Hockney leans forward to peer into the small prism that, he says, gives the illusion of my image on paper, helping him set my eyes, nose and mouth accurately before he draws directly from his own observation. “Making these measurements gives me a fast forward,” he says later. “That’s all. That’s what Ingres did, I’m positive.”

Then and later, he stares at me so intently that I mostly look at the top of his head or above it. When he looks down, I peer at his face as he has at mine, absorbing it, taking it apart, putting it back together--the blue eyes, the faint brows, the blond-gray hair, the day’s light beard on his chin, the granny glasses.

As he works, he contorts his face. Sometimes he squints one eye, sometimes both. He purses his lips, often sticks out his tongue. I see the young Hockney of his self-portraits and photographs and, on and off, a preview of the old Hockney.

He doesn’t talk when he draws, and if people speak, he doesn’t hear them. “When I draw a portrait and look into a face, I concentrate heavily,” he told me once. “I can’t bear any background noise.”
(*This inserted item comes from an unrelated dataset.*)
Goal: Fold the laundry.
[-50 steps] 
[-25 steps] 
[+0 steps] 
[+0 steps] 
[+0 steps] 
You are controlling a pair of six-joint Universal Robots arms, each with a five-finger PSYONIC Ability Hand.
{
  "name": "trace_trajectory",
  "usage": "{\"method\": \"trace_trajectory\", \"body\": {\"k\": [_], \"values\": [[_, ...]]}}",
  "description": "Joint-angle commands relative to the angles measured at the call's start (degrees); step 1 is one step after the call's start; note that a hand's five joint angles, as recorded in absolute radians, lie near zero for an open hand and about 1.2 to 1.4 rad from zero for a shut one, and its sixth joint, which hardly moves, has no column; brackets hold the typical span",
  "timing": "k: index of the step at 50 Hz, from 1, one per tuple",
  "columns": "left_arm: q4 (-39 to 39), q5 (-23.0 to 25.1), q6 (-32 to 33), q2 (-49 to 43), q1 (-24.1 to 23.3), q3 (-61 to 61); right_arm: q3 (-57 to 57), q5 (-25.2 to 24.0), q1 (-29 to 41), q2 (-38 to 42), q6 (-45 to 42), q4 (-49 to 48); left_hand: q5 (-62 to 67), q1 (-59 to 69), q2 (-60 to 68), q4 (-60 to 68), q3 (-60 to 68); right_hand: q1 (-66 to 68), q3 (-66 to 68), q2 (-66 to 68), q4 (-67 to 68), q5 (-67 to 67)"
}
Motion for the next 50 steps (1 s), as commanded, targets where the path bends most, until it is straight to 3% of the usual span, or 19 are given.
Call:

Hockney’s unrelenting study makes it difficult for me to hold a thought, although I do wonder what he sees in my face and what he looks for in any face. He may be thinking about me, the Hubble Space Telescope (a favorite subject) or even his forthcoming lunch. But given the single-mindedness with which he approaches his craft, it is more likely that his attention is entirely on his work.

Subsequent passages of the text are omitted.